Establish how many lines below contain the string "more". Respond with that number alone.

━━ Records shown ━━

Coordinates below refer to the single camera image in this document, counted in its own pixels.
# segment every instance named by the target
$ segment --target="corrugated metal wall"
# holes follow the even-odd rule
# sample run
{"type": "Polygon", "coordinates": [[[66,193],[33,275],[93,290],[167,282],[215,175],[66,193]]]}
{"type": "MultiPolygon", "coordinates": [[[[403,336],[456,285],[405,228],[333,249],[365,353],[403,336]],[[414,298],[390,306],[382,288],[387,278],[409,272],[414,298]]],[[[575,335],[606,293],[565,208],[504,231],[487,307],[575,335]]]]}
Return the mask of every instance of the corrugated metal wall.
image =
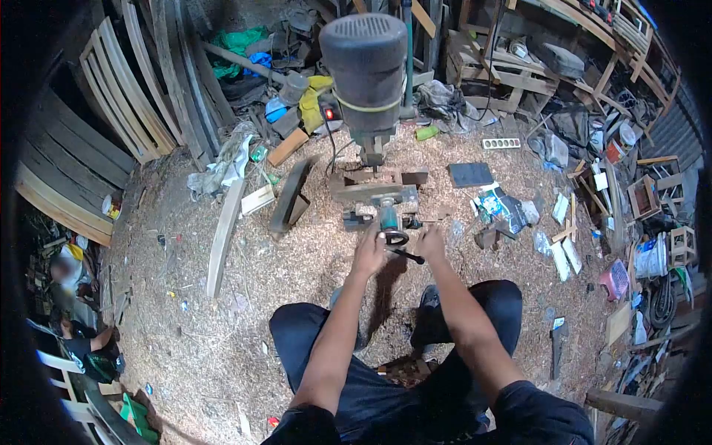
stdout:
{"type": "Polygon", "coordinates": [[[655,147],[643,139],[641,157],[678,155],[684,171],[702,154],[702,120],[684,79],[667,115],[661,116],[650,132],[655,147]]]}

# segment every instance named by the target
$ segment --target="white bucket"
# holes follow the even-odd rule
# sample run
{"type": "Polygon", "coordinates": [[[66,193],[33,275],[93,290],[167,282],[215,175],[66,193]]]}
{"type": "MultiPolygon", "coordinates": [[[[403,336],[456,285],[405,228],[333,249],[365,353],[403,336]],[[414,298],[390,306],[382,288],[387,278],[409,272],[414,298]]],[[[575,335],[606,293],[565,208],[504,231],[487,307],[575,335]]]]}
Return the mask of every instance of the white bucket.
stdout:
{"type": "Polygon", "coordinates": [[[660,232],[657,239],[640,243],[635,248],[633,264],[635,278],[665,276],[667,269],[667,234],[660,232]]]}

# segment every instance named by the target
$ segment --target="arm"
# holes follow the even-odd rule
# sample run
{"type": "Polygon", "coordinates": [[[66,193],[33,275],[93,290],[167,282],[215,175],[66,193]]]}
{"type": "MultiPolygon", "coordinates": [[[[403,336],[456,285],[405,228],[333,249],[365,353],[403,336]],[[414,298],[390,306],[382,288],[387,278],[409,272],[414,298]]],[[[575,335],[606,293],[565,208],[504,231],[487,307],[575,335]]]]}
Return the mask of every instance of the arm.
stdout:
{"type": "Polygon", "coordinates": [[[87,271],[89,278],[91,278],[91,290],[93,290],[94,292],[98,292],[99,282],[96,280],[94,270],[91,267],[91,263],[89,262],[89,258],[87,255],[84,255],[84,258],[82,259],[82,264],[84,265],[84,270],[87,271]]]}
{"type": "Polygon", "coordinates": [[[114,333],[113,325],[104,329],[99,335],[91,339],[91,352],[98,351],[99,349],[105,347],[109,340],[111,340],[111,335],[114,333]]]}
{"type": "Polygon", "coordinates": [[[334,308],[312,346],[302,382],[290,407],[311,404],[336,414],[341,390],[358,331],[358,313],[368,279],[378,272],[385,253],[385,237],[371,224],[356,248],[351,273],[346,277],[334,308]]]}
{"type": "Polygon", "coordinates": [[[499,392],[510,383],[524,380],[524,375],[505,351],[482,306],[445,257],[440,228],[430,227],[420,236],[418,251],[433,271],[443,316],[455,348],[482,386],[492,407],[499,392]]]}

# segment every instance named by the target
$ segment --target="person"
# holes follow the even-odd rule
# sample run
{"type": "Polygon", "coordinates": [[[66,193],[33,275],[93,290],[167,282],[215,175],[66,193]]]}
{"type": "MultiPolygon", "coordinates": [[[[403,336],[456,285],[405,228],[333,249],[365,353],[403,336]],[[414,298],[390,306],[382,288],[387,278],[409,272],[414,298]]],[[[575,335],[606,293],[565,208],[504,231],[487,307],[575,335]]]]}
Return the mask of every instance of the person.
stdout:
{"type": "Polygon", "coordinates": [[[354,357],[361,300],[384,262],[384,245],[372,224],[331,311],[295,303],[273,314],[270,330],[294,397],[265,445],[593,444],[583,409],[537,389],[511,357],[522,317],[517,285],[485,281],[468,289],[445,257],[439,228],[417,241],[436,285],[423,293],[411,344],[455,348],[411,389],[354,357]]]}
{"type": "Polygon", "coordinates": [[[118,378],[124,363],[113,339],[113,325],[96,335],[80,321],[69,320],[64,313],[56,311],[52,314],[51,327],[63,339],[70,358],[83,374],[99,383],[111,383],[118,378]]]}
{"type": "Polygon", "coordinates": [[[99,305],[92,294],[99,291],[99,282],[88,255],[76,244],[65,244],[50,258],[52,281],[59,283],[68,295],[73,295],[80,302],[88,305],[94,312],[99,312],[99,305]]]}

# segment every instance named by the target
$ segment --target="power strip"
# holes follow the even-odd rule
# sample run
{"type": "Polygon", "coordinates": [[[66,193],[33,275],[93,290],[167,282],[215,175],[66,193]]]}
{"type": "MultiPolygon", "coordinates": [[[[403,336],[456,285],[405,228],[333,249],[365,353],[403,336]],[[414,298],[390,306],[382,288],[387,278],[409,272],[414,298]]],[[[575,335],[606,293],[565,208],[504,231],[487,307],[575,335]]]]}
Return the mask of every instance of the power strip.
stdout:
{"type": "Polygon", "coordinates": [[[482,148],[491,150],[493,148],[520,148],[522,144],[518,137],[502,137],[498,139],[482,139],[482,148]]]}

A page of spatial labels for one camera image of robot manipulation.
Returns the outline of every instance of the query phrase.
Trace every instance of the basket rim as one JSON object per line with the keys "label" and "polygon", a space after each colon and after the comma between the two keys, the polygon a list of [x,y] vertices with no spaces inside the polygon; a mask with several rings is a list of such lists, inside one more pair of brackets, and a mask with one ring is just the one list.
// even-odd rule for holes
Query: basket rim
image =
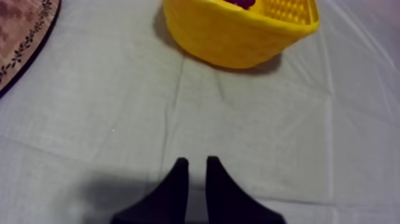
{"label": "basket rim", "polygon": [[240,6],[237,6],[235,4],[231,4],[229,2],[226,2],[224,0],[192,0],[199,2],[200,4],[205,4],[209,5],[213,8],[219,9],[227,16],[230,16],[232,18],[235,18],[237,20],[249,20],[251,21],[252,25],[257,26],[259,28],[265,28],[268,27],[268,29],[273,29],[276,32],[280,33],[287,33],[288,35],[291,36],[304,36],[304,35],[309,35],[310,33],[314,33],[317,31],[319,24],[320,24],[320,19],[319,19],[319,13],[318,13],[318,6],[315,0],[307,0],[309,3],[312,3],[315,5],[314,8],[309,7],[310,12],[313,11],[315,15],[317,15],[317,18],[315,19],[314,22],[307,24],[307,25],[302,25],[302,24],[295,24],[295,23],[290,23],[287,21],[282,21],[278,20],[275,18],[271,18],[265,15],[253,13],[252,11],[245,10]]}

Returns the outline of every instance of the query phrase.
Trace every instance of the yellow plastic basket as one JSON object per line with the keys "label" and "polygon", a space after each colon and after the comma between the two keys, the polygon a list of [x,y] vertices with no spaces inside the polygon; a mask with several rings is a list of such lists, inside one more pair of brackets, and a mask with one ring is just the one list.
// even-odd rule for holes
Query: yellow plastic basket
{"label": "yellow plastic basket", "polygon": [[178,44],[217,66],[256,66],[318,29],[315,0],[256,0],[249,10],[224,0],[163,0]]}

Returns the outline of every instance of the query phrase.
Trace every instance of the white bedsheet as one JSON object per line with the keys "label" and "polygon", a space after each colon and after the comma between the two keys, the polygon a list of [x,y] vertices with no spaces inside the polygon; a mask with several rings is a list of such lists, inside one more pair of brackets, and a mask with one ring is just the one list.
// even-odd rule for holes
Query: white bedsheet
{"label": "white bedsheet", "polygon": [[2,224],[100,224],[190,161],[289,224],[400,223],[400,3],[320,0],[320,30],[242,73],[177,50],[160,0],[63,0],[0,99]]}

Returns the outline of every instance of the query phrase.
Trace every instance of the patterned rug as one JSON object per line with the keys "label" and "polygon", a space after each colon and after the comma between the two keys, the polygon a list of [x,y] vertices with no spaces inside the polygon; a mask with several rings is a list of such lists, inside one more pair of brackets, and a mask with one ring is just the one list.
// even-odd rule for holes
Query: patterned rug
{"label": "patterned rug", "polygon": [[0,93],[22,75],[43,47],[59,4],[60,0],[0,0]]}

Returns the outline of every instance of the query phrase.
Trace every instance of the crease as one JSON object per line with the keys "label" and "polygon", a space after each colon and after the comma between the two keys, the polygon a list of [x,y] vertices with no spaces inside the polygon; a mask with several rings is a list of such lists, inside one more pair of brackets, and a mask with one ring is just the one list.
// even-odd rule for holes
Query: crease
{"label": "crease", "polygon": [[215,85],[217,87],[220,99],[222,100],[223,103],[229,105],[229,103],[226,100],[224,88],[223,88],[223,85],[222,85],[221,74],[216,69],[214,69],[214,78],[215,78]]}
{"label": "crease", "polygon": [[324,94],[328,94],[331,95],[331,93],[329,92],[329,90],[327,88],[324,87],[324,85],[319,82],[314,76],[307,76],[307,71],[306,68],[304,66],[304,64],[306,64],[301,58],[298,58],[298,60],[300,61],[300,64],[297,64],[294,62],[293,59],[291,59],[291,57],[287,58],[287,61],[289,62],[289,65],[292,66],[293,70],[300,70],[300,77],[303,80],[304,84],[307,87],[310,87],[312,89],[318,90],[318,91],[322,91]]}
{"label": "crease", "polygon": [[161,178],[163,178],[163,167],[164,167],[164,163],[165,163],[165,153],[167,151],[168,148],[168,137],[169,137],[169,122],[168,122],[168,104],[165,106],[164,109],[164,134],[162,136],[162,140],[161,140],[161,157],[160,157],[160,169],[158,172],[158,179],[161,180]]}
{"label": "crease", "polygon": [[346,7],[340,7],[339,4],[335,1],[329,1],[328,4],[332,6],[332,8],[337,12],[342,19],[347,22],[347,24],[353,29],[353,31],[357,34],[357,36],[368,46],[368,48],[374,53],[380,53],[386,60],[386,62],[390,65],[390,67],[396,70],[395,63],[390,58],[389,54],[385,49],[381,46],[379,41],[363,26],[363,24],[354,16],[347,13]]}
{"label": "crease", "polygon": [[177,103],[178,103],[178,97],[179,97],[179,92],[182,84],[182,79],[183,79],[183,68],[185,65],[185,59],[186,57],[182,57],[182,62],[180,63],[179,66],[179,72],[178,72],[178,78],[177,78],[177,84],[176,88],[174,91],[173,99],[171,100],[171,103],[167,103],[167,105],[164,107],[164,134],[162,136],[162,143],[161,143],[161,158],[160,158],[160,168],[158,172],[158,179],[161,180],[163,178],[163,168],[165,164],[165,155],[168,149],[170,148],[170,139],[174,139],[176,129],[177,129],[177,121],[176,121],[176,108],[177,108]]}
{"label": "crease", "polygon": [[173,109],[173,111],[176,110],[176,106],[177,106],[177,102],[178,102],[180,87],[181,87],[181,84],[182,84],[183,68],[184,68],[184,65],[185,65],[185,60],[186,60],[186,57],[184,56],[182,58],[182,62],[180,63],[180,66],[179,66],[177,85],[176,85],[175,93],[174,93],[174,96],[173,96],[173,99],[172,99],[172,109]]}
{"label": "crease", "polygon": [[382,96],[383,96],[383,103],[385,104],[385,107],[386,107],[386,112],[388,113],[390,119],[394,120],[394,117],[393,117],[393,114],[392,114],[392,110],[390,109],[390,105],[389,105],[388,95],[387,95],[387,93],[385,91],[387,86],[385,86],[385,84],[383,83],[381,75],[378,76],[378,79],[379,79],[379,83],[380,83],[380,91],[382,92]]}
{"label": "crease", "polygon": [[323,62],[324,62],[324,67],[325,67],[325,71],[327,74],[327,84],[328,84],[328,91],[330,93],[330,95],[332,95],[333,99],[336,98],[336,91],[335,91],[335,87],[333,84],[333,79],[332,79],[332,67],[330,65],[329,62],[329,54],[328,54],[328,49],[326,46],[326,41],[325,41],[325,34],[323,29],[321,29],[318,32],[318,35],[320,36],[319,40],[320,40],[320,46],[322,49],[322,58],[323,58]]}

━━━

◆ Answer to this exercise ◆
5